# Retreive Utah Reservoir and Observation Site data for WaDE
Notes:
- Distribution_Stations.csv contains site information, provdied by David J. Jones via email.
- Ex API: https://www.waterrights.utah.gov/dvrtdb/DailyCommaData.aspBYEAR=1960&EYEAR=2022&StationId=2614&Units=Mean+daily+discharge+in+CFS

In [1]:
# Needed Libararies

# Working with data
import os
import numpy as np
import pandas as pd
import geopandas as gpd

# Visulizaiton
import matplotlib.pyplot as plt
import seaborn as sns

# Working with API
import requests
import io

# Cleanup
import time
from datetime import datetime
pd.set_option('display.max_columns', 999)  # How to display all columns of a Pandas DataFrame in Jupyter Notebook

In [2]:
# Working Directory
workingDir = "G:/Shared drives/WaDE Data/Utah/SS_ReservoirsObservationSites/RawInputData"
os.chdir(workingDir)

### Distribution_Stations Site Data

In [None]:
# this is working fine & can be skipped for now.
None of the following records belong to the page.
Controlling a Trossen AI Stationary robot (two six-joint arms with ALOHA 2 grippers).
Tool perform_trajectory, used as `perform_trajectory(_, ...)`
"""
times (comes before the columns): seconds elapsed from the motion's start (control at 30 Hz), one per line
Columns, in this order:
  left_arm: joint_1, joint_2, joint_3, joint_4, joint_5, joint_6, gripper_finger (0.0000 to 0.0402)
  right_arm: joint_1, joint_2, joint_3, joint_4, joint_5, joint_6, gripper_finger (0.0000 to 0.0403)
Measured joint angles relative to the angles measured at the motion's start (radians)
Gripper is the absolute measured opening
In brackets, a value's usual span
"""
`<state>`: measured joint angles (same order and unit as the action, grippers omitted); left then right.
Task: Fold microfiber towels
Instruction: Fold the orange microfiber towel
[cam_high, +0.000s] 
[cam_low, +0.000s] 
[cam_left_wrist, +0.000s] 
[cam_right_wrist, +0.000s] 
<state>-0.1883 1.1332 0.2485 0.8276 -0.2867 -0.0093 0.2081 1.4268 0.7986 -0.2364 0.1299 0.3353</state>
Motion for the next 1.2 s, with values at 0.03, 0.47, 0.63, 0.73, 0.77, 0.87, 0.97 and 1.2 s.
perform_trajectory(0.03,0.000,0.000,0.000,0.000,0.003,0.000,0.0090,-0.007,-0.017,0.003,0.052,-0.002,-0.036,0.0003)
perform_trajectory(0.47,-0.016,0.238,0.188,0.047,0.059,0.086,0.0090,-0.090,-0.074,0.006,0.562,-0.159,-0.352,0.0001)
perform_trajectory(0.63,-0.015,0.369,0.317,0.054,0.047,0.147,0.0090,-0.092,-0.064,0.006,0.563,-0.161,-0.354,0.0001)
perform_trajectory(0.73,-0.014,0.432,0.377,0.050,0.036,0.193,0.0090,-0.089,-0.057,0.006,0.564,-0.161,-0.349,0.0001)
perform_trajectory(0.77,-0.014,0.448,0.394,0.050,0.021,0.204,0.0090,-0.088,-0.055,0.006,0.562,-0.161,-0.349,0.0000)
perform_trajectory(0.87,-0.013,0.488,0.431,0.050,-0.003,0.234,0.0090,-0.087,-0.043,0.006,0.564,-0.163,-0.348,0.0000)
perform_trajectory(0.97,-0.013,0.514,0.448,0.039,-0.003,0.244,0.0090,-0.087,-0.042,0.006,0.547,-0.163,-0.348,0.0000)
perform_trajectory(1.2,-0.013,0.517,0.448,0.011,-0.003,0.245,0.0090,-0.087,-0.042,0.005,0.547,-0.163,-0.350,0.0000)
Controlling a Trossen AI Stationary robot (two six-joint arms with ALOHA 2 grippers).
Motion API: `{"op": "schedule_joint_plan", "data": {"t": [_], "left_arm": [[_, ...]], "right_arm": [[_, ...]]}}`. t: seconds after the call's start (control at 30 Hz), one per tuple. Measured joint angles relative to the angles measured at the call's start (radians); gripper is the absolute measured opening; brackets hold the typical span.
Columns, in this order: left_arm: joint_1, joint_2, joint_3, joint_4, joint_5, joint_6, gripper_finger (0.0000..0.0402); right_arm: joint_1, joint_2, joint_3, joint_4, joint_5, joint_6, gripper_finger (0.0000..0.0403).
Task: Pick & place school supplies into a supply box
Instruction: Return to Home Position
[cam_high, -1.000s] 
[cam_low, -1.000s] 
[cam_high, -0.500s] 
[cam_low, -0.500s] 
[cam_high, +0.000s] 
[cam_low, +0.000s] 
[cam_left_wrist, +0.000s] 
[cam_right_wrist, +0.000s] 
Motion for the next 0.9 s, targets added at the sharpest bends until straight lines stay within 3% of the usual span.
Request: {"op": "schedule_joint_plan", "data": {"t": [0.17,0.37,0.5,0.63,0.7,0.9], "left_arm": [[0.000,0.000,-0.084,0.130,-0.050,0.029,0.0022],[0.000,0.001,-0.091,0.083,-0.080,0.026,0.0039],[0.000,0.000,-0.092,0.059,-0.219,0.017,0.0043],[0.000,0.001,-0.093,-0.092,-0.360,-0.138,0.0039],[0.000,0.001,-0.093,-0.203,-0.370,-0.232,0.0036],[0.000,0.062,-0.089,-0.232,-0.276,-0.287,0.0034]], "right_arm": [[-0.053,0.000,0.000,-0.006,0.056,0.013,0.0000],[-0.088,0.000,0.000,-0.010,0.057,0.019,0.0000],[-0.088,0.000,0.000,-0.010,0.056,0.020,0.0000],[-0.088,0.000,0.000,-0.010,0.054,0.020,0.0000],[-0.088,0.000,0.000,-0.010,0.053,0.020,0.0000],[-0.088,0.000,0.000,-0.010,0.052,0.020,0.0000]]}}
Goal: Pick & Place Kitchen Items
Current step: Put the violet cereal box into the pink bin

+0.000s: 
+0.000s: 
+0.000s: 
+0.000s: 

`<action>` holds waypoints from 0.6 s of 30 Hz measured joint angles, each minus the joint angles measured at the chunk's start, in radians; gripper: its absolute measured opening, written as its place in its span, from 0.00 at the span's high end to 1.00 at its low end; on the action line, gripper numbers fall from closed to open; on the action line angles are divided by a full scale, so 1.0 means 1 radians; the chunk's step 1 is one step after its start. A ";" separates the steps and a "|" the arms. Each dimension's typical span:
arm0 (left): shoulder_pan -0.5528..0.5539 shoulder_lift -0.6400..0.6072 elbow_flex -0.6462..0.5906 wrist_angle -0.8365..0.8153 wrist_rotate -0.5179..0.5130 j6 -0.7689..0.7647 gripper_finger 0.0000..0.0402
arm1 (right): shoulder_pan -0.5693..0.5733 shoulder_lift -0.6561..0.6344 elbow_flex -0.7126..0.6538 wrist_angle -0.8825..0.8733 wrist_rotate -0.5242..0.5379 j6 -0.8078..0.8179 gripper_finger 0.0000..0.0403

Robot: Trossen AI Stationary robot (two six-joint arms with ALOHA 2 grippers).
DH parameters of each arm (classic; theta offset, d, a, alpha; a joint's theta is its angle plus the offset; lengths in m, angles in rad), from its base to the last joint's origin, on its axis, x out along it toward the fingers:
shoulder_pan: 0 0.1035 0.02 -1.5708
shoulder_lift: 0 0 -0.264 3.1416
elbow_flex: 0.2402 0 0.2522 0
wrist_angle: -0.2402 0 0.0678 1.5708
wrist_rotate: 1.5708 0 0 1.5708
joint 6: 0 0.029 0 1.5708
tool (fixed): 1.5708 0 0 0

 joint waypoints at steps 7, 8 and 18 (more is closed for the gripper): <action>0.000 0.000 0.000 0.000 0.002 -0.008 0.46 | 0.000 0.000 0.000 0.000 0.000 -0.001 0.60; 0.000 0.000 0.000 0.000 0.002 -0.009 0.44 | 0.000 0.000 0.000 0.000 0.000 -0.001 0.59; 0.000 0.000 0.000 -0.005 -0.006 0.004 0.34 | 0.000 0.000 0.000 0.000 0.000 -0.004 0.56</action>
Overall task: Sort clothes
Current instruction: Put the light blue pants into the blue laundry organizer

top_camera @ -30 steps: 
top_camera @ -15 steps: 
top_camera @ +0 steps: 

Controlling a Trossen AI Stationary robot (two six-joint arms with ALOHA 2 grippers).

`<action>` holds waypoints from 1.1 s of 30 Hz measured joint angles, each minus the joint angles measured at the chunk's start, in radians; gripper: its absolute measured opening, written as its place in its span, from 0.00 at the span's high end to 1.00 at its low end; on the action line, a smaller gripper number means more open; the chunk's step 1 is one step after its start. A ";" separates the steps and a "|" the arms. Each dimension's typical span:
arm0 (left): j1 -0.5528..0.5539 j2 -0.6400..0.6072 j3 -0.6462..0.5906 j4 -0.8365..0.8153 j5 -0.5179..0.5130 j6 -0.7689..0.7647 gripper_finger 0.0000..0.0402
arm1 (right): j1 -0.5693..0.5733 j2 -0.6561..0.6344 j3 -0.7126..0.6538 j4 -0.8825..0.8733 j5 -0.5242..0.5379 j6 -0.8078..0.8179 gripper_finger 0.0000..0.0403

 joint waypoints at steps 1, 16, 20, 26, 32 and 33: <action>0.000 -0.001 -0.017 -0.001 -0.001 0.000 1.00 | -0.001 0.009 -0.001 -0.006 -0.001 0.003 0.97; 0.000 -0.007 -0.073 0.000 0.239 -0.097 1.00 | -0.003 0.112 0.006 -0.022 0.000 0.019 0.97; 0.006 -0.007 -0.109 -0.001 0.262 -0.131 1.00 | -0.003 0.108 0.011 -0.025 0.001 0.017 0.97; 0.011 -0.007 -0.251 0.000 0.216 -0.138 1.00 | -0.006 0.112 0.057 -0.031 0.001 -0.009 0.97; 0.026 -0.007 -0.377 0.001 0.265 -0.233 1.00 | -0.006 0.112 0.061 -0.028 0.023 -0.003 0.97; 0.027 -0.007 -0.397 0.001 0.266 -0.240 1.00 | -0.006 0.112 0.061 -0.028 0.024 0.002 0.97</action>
fileInput = "Distribution_Stations.csv"
dfds = pd.read_csv(fileInput)
print(len(dfds))
dfds.head()

In [None]:
# Get list of STATION_ID
stationIDList = dfds['STATION_ID'].astype(int).astype(str).tolist()   
print(len(stationIDList))
stationIDList

### Getting Workable URLs using Station ID list from API 1

In [None]:
%%time
# get csv return of app service results
# strip down 
# use STATION_ID in url

# create empty url dataframe
dfurl = pd.DataFrame()

slength = len(stationIDList)
for i in range(slength):
    url = "https://www.waterrights.utah.gov/dvrtdb/DailyCommaData.asp?BYEAR=2000&EYEAR=2022&StationId=" + str(stationIDList[i]) + "&Units=Mean+daily+discharge+in+CFS.txt"
    print(url)
    dfapi_1 = pd.read_csv(url, on_bad_lines='skip') # read in file
    dfapi_1['oldURL'] = url
    dfapi_1 = dfapi_1.rename(columns={'<!doctype html public "-//w3c//dtd html 4.0 transitional//en">': "ReturnVal"}) # rename column to something simplier
    dfapi_1 = dfapi_1.iloc[[12]] # remove unnecessary row
    
    # remove unnecessary string from value
    dfapi_1['ReturnVal'] = dfapi_1['ReturnVal'].str.replace('<form name="submitform" action="/', '')
    dfapi_1['ReturnVal'] = dfapi_1['ReturnVal'].str.replace('">', '')
    dfapi_1['ReturnVal'] = dfapi_1['ReturnVal'].str.replace('">', '')
    dfapi_1['ReturnVal'] = dfapi_1['ReturnVal'].str.replace(' ', '')
    
    # fill in dataframe
    dfapi_1['newURL'] = "https://www.waterrights.utah.gov/" + dfapi_1['ReturnVal'].astype(str)
    dfapi_1['STATION_ID'] = str(stationIDList[i])
    
    # concatenate
    dfurl = pd.concat([dfurl, dfapi_1]) 

dfurl.to_excel('dataframeURLs.xlsx', index=False)  # The output
print(len(dfurl))
dfurl.head()

### Getting timeseries data using new generated urls.

In [None]:
%%time
# get timeseries results
# use STATION_ID in url

STATION_IDList = dfurl['STATION_ID'].astype(str).tolist()
urlList = dfurl['newURL'].astype(str).tolist()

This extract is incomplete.